Exercise prompt.
Pictures should be left out when the listing below is repeated word for word.
=-=-=-=-=
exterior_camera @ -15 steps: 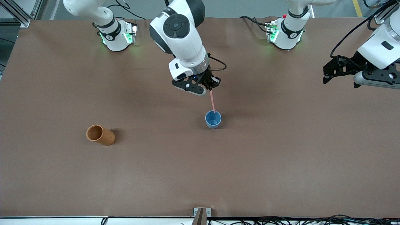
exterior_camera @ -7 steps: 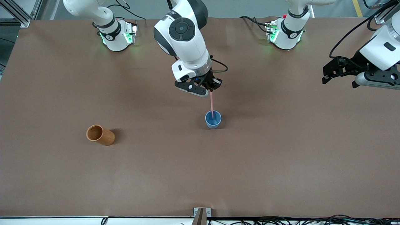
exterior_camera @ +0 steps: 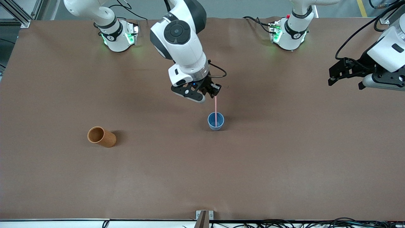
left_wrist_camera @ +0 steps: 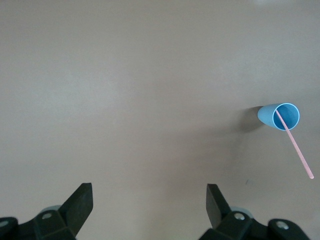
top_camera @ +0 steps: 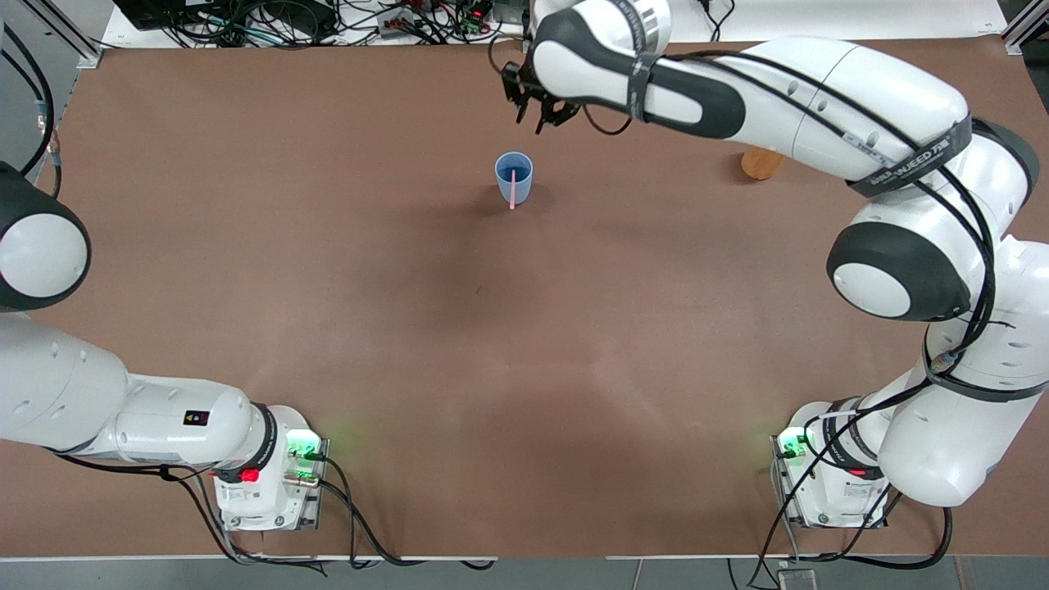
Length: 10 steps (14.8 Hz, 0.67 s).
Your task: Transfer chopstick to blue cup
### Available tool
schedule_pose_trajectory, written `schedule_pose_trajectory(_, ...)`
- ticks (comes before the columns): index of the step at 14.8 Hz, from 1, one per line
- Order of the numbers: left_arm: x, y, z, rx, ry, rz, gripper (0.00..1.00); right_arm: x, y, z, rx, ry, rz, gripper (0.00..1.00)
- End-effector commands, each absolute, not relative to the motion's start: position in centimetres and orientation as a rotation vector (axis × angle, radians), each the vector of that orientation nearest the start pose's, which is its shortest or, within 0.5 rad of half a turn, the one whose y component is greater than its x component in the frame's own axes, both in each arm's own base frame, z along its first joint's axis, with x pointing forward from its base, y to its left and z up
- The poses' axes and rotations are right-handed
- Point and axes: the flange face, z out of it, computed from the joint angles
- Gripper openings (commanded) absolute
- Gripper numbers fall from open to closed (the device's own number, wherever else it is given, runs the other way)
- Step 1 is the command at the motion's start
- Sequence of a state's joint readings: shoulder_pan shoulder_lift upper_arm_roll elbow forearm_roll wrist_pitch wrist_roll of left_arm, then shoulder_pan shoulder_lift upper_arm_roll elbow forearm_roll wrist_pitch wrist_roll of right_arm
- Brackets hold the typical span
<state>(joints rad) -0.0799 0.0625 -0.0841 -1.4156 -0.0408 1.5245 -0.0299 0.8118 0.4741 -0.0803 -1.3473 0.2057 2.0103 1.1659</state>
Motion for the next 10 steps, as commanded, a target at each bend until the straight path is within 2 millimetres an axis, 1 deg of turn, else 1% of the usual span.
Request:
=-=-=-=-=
Reply to the task.
exterior_camera @ -15 steps: 
exterior_camera @ -7 steps: 
exterior_camera @ +0 steps: 
left_wrist_camera @ +0 steps: 
top_camera @ +0 steps: 
Length: 10 steps (14.8 Hz, 0.67 s).
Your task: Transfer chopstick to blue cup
### Available tool
schedule_pose_trajectory, written `schedule_pose_trajectory(_, ...)`
- ticks (comes before the columns): index of the step at 14.8 Hz, from 1, one per line
- Order of the numbers: left_arm: x, y, z, rx, ry, rz, gripper (0.00..1.00); right_arm: x, y, z, rx, ry, rz, gripper (0.00..1.00)
- End-effector commands, each absolute, not relative to the motion's start: position in centimetres and orientation as a rotation vector (axis × angle, radians), each the vector of that orientation nearest the start pose's, which is its shortest or, within 0.5 rad of half a turn, the one whose y component is greater than its x component in the frame's own axes, both in each arm's own base frame, z along its first joint's axis, with x pointing forward from its base, y to its left and z up
- The poses' axes and rotations are right-handed
- Point and axes: the flange face, z out of it, computed from the joint angles
- Gripper openings (commanded) absolute
- Gripper numbers fall from open to closed (the device's own number, wherever else it is given, runs the other way)
- Step 1 is the command at the motion's start
- Sequence of a state's joint readings: shoulder_pan shoulder_lift upper_arm_roll elbow forearm_roll wrist_pitch wrist_roll of left_arm, then shoulder_pan shoulder_lift upper_arm_roll elbow forearm_roll wrist_pitch wrist_roll of right_arm
- Brackets hold the typical span
<state>(joints rad) -0.0799 0.0625 -0.0841 -1.4156 -0.0408 1.5245 -0.0299 0.8118 0.4741 -0.0803 -1.3473 0.2057 2.0103 1.1659</state>
Motion for the next 10 steps, as commanded, a target at each bend until the straight path is within 2 millimetres an axis, 1 deg of turn, else 1% of the usual span.
Request:

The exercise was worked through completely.